Using the data beneath, show every line that includes the word "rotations".

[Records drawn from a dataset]
╭──

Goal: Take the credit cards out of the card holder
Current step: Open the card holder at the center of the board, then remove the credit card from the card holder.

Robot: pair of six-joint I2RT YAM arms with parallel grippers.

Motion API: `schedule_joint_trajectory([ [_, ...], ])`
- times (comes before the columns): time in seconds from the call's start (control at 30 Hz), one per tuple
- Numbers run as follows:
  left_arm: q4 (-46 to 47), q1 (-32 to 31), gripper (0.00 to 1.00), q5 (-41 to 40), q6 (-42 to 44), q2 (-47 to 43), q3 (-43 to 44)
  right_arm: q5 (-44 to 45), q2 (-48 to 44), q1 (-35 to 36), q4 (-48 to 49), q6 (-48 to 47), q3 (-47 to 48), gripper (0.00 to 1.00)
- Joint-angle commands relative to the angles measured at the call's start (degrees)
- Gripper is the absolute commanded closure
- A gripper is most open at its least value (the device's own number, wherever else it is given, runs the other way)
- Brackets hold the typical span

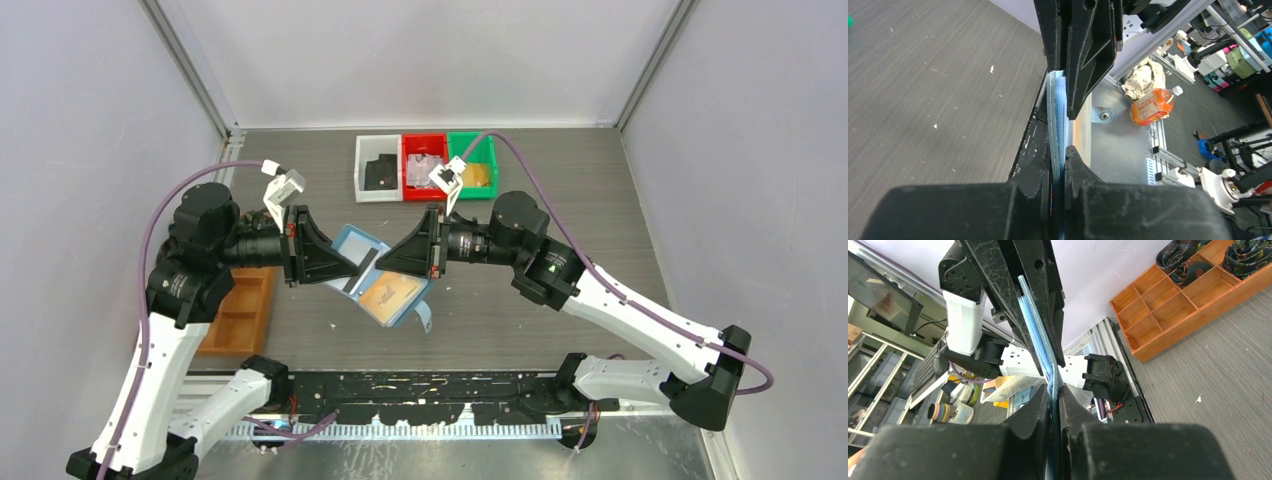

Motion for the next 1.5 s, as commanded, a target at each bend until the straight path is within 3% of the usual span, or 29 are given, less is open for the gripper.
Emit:
schedule_joint_trajectory([
  [0.0,2.3,-0.1,1.00,3.9,-3.9,0.7,0.4,-2.4,0.0,-0.4,7.2,0.1,-0.5,0.89],
  [0.17,9.7,2.6,1.00,5.0,-14.7,1.5,-2.8,-5.0,1.1,-4.5,10.7,4.6,-1.1,0.51],
  [0.3,17.5,7.4,1.00,7.3,-23.1,2.6,-4.6,-9.7,2.5,-9.9,16.0,12.5,-1.8,0.44],
  [0.53,22.1,11.7,1.00,7.9,-28.2,2.7,-5.4,-17.1,5.3,-11.1,30.7,22.3,-5.4,0.48],
  [0.67,24.6,11.7,1.00,7.7,-30.6,1.8,-6.6,-17.9,6.3,-11.1,31.8,23.3,-5.2,0.55],
  [0.77,25.8,11.7,1.00,7.8,-32.3,1.6,-7.2,-18.6,7.1,-11.1,33.9,24.7,-4.8,0.71],
  [0.8,26.1,11.7,0.98,8.0,-32.8,1.5,-7.3,-18.8,7.3,-11.2,34.1,24.8,-4.7,0.79],
  [0.9,26.6,11.7,0.77,9.2,-33.8,1.7,-7.4,-18.9,7.0,-11.1,34.9,24.0,-5.3,0.93],
  [0.97,27.2,11.7,0.66,9.9,-35.2,2.0,-7.5,-18.7,6.5,-11.1,34.6,23.4,-5.7,0.97],
  [1.07,29.0,11.7,0.61,10.4,-37.1,2.1,-7.9,-18.7,6.2,-11.1,33.7,22.7,-5.7,0.99],
  [1.2,30.6,11.7,0.64,10.3,-38.3,2.2,-8.4,-19.1,6.0,-11.1,33.3,22.5,-5.5,0.99],
  [1.47,32.7,11.8,0.88,11.6,-40.7,2.2,-8.1,-18.9,4.2,-11.2,27.3,18.3,-5.8,0.99],
])
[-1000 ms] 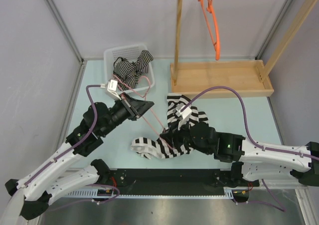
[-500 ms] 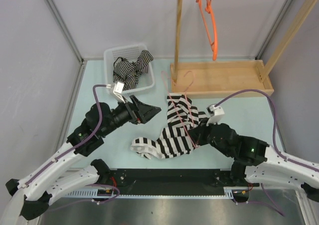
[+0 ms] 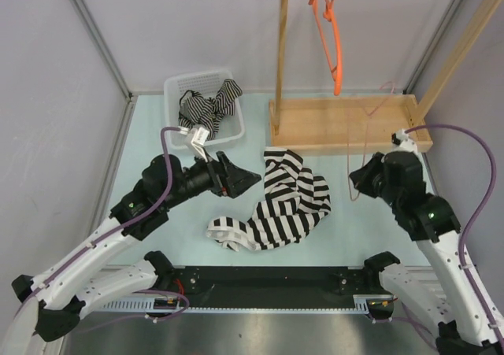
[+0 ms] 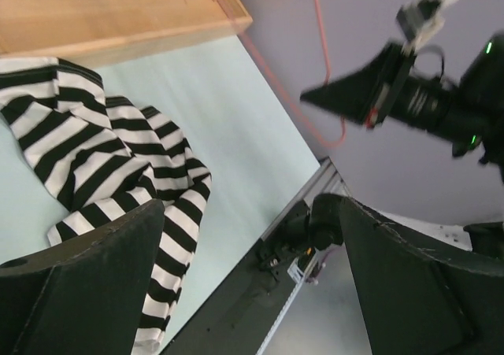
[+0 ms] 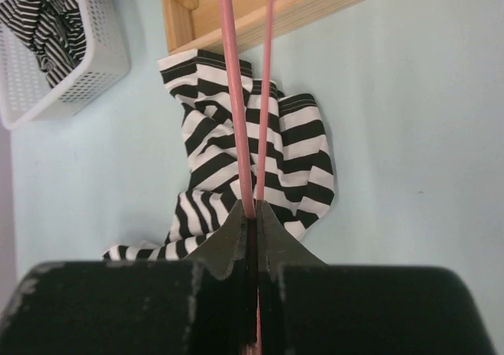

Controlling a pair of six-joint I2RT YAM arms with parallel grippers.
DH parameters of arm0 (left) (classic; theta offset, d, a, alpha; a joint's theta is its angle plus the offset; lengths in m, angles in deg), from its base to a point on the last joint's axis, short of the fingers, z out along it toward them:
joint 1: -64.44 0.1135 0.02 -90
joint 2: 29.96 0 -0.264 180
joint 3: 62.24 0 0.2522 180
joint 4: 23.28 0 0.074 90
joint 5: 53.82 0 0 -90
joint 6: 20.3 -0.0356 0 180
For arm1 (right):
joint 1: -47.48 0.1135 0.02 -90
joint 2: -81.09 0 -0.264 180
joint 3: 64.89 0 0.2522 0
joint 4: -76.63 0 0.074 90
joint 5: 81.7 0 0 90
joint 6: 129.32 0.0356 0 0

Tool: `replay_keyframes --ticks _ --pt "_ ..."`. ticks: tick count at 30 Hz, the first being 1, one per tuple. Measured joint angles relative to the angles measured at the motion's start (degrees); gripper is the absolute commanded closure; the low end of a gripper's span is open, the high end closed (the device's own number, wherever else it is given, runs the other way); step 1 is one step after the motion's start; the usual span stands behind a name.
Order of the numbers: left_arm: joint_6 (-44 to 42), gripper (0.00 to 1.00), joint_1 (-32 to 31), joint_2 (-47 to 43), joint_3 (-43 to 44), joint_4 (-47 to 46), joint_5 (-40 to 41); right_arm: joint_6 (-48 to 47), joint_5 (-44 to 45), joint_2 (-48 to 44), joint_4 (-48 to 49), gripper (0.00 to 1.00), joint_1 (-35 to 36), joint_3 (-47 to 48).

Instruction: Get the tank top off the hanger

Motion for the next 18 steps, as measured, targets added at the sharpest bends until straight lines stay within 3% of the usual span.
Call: replay_keyframes --ticks 6,18 --pt "-1.68 0.01 0.0 3.02 0.2 1.05 -5.33 -10.29 -16.33 10.4 -0.13 1.0 -21.4 12.24" --pt "-5.29 0.01 0.0 3.8 0.13 4.74 -9.44 -20.17 -26.84 33.24 0.52 1.0 -24.13 49.27"
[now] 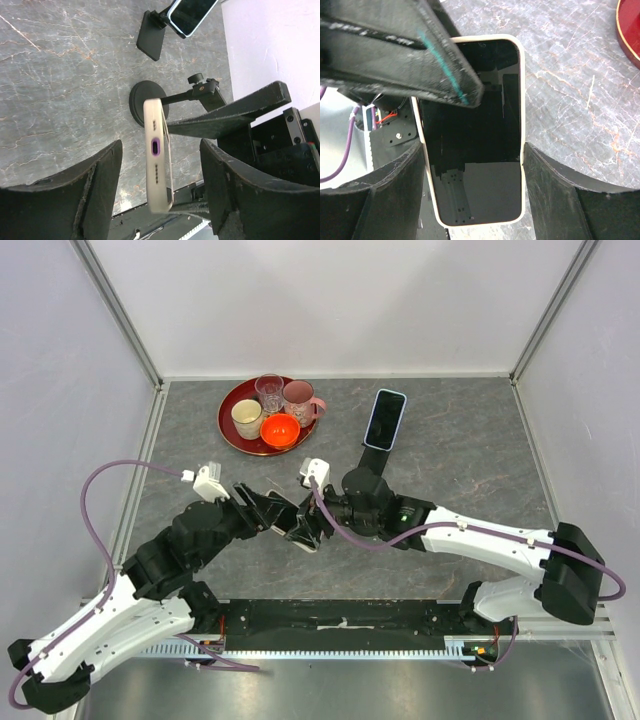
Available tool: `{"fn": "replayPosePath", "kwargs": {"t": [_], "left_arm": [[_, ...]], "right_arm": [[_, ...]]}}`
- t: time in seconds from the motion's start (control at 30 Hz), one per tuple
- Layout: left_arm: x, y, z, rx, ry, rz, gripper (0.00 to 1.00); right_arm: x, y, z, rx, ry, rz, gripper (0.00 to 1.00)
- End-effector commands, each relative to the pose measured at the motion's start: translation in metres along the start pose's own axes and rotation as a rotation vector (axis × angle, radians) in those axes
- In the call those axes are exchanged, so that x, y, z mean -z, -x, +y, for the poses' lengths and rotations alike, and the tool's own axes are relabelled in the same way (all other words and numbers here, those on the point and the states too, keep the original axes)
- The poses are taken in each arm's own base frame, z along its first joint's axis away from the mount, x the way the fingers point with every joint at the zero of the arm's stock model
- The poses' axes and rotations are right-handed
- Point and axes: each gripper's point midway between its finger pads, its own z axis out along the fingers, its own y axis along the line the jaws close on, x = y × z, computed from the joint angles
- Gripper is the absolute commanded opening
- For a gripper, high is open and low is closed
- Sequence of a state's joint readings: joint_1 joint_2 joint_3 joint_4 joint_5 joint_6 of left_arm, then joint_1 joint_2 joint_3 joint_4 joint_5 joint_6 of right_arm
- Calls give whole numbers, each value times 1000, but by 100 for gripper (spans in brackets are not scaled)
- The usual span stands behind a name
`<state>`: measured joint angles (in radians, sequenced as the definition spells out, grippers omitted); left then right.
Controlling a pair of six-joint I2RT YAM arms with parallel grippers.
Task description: Place the phone on the phone stand
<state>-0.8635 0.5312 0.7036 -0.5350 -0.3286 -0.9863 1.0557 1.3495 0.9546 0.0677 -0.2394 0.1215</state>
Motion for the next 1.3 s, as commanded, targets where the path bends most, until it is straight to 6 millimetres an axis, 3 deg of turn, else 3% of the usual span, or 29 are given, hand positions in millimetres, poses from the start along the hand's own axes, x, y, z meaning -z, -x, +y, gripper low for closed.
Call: {"fn": "replayPosePath", "kwargs": {"t": [0.0, 0.1, 0.13, 0.2, 0.23, 0.27, 0.33, 0.37, 0.53, 0.9, 1.1, 1.27], "left_arm": [[-5, 5, -14, 44, -47, -16, 63], [-4, 6, -18, 27, -64, -19, 49], [-4, 8, -20, 16, -71, -25, 32], [-2, 12, -24, 11, -84, -34, 16], [0, 15, -27, -2, -96, -41, 3], [0, 17, -29, -5, -101, -46, 2], [3, 22, -35, -17, -123, -60, 2], [5, 24, -38, -21, -136, -66, 2], [20, 43, -60, -32, -254, -139, 2], [58, 61, -93, 51, -531, -246, 2], [70, 60, -103, 123, -646, -249, 2], [78, 58, -108, 178, -710, -232, 2]], "right_arm": [[16, 37, 22, 63, 72, -102, 0], [21, 40, 22, 62, 60, -108, 0], [22, 40, 22, 63, 56, -105, 0], [24, 38, 23, 56, 48, -88, 1], [25, 35, 23, 34, 43, -78, 8], [27, 36, 22, 21, 29, -81, 32], [29, 36, 19, -20, 1, -79, 60], [32, 32, 11, -76, -57, -65, 78], [42, 24, 11, -284, -114, -51, 98], [79, 46, 33, -586, -42, -201, 98], [87, 63, 56, -691, 137, -314, 98], [94, 66, 61, -776, 208, -389, 86]]}}
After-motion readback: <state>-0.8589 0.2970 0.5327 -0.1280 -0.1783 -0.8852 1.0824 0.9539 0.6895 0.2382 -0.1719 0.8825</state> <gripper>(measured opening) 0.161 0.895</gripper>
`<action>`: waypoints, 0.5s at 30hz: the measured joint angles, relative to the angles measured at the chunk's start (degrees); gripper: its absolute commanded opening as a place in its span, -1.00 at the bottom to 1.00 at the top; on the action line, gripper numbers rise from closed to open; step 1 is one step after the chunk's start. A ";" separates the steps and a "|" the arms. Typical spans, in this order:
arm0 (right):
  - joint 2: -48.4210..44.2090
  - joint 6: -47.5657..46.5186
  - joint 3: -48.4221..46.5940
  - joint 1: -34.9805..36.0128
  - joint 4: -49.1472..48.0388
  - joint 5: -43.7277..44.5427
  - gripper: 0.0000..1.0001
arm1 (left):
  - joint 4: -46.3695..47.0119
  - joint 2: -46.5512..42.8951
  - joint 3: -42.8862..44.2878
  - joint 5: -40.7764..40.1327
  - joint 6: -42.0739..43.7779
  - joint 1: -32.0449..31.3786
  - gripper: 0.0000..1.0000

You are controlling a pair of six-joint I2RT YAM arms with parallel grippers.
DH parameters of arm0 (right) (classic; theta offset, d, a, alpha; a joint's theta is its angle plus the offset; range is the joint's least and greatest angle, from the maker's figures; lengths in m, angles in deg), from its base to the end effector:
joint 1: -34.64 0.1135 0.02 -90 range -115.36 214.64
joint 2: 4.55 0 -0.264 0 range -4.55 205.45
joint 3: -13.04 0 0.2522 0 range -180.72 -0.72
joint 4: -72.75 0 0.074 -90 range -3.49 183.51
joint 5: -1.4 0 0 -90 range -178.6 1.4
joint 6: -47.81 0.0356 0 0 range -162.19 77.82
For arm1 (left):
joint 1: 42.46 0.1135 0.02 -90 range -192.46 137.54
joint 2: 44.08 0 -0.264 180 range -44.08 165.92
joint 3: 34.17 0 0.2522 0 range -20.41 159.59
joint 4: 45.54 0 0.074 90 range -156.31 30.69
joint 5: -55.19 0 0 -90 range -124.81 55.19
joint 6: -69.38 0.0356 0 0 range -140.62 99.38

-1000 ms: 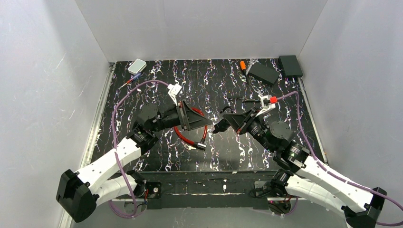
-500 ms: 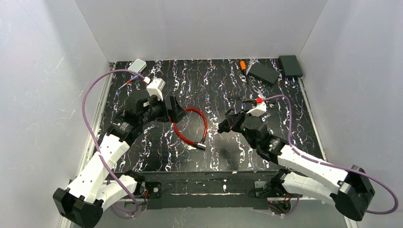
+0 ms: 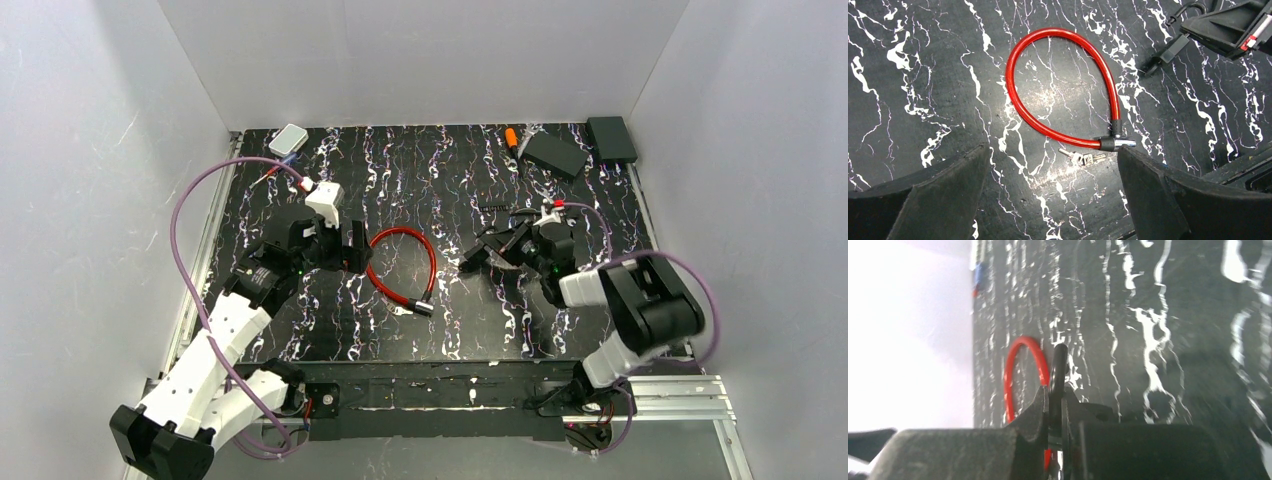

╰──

**Your solution**
- In the call those axes are exchanged, so that x, y, z mean -z, -x, +y, for the poses' lengths and rotations alike, and the tool's own axes are relabelled in the same way (all other words and numbers here, those on the point and the states too, keep the original axes)
- The poses' axes and rotations are right-handed

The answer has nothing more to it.